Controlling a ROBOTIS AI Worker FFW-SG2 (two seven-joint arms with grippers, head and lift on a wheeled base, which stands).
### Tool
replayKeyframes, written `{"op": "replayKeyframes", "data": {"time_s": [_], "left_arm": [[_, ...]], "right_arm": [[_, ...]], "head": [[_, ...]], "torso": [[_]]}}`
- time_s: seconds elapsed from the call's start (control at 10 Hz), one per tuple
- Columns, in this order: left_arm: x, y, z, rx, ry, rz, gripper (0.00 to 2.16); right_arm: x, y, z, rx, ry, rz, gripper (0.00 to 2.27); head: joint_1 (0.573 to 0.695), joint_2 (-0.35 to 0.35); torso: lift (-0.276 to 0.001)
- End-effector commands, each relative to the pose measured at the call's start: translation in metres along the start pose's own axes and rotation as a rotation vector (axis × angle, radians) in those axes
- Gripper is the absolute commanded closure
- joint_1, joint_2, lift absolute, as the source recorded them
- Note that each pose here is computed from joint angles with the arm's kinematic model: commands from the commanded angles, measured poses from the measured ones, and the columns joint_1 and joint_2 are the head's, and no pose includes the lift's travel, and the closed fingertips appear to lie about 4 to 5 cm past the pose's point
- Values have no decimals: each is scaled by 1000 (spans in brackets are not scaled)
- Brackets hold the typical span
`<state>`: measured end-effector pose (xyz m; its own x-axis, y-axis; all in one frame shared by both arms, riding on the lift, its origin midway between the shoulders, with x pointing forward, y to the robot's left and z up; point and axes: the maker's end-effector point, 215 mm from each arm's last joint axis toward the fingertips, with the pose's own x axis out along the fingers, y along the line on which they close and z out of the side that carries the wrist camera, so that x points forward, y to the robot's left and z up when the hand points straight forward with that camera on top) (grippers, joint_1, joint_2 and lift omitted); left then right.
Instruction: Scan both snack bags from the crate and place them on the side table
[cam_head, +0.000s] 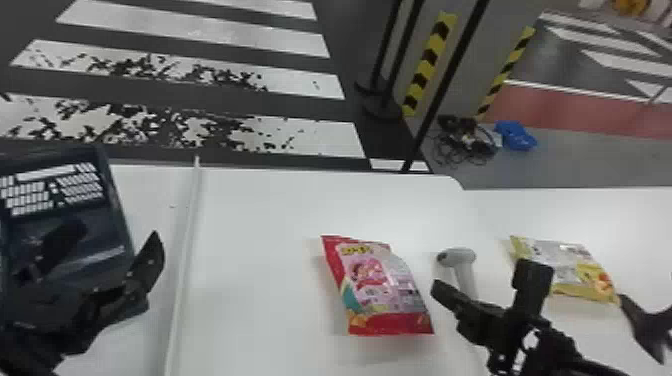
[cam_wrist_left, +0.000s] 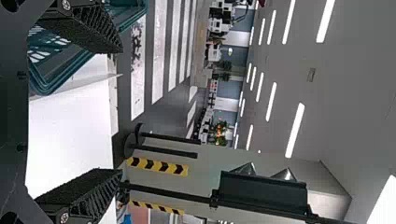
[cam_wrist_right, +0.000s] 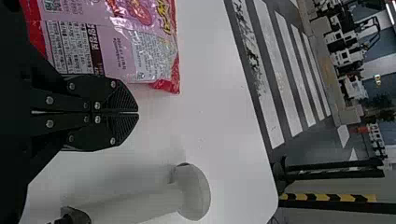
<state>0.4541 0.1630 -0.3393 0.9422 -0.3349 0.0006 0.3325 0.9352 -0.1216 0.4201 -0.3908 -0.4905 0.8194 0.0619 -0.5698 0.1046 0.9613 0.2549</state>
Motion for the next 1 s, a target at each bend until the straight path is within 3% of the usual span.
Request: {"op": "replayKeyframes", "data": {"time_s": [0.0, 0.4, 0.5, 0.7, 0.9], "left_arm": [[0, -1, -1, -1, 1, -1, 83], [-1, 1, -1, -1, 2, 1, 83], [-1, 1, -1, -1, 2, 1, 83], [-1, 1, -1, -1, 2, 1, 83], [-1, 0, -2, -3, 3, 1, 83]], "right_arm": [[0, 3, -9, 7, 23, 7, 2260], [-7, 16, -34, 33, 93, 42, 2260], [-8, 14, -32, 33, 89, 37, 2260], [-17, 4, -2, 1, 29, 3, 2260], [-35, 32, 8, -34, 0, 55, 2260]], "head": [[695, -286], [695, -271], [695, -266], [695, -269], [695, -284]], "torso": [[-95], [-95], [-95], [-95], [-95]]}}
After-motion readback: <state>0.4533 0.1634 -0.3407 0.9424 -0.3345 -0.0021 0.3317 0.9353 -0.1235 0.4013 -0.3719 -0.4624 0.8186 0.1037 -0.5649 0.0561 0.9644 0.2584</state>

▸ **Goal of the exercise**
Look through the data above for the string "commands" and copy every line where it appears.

▸ **Completed task**
- End-effector commands, each relative to the pose measured at the call's start: translation in metres along the start pose's own axes and rotation as a rotation vector (axis × angle, radians) in those axes
- Note that each pose here is computed from joint angles with the arm's kinematic model: commands from the commanded angles, measured poses from the measured ones, and the columns joint_1 and joint_2 are the head's, and no pose includes the lift's travel, and the closed fingertips appear to lie about 4 to 5 cm past the pose's point

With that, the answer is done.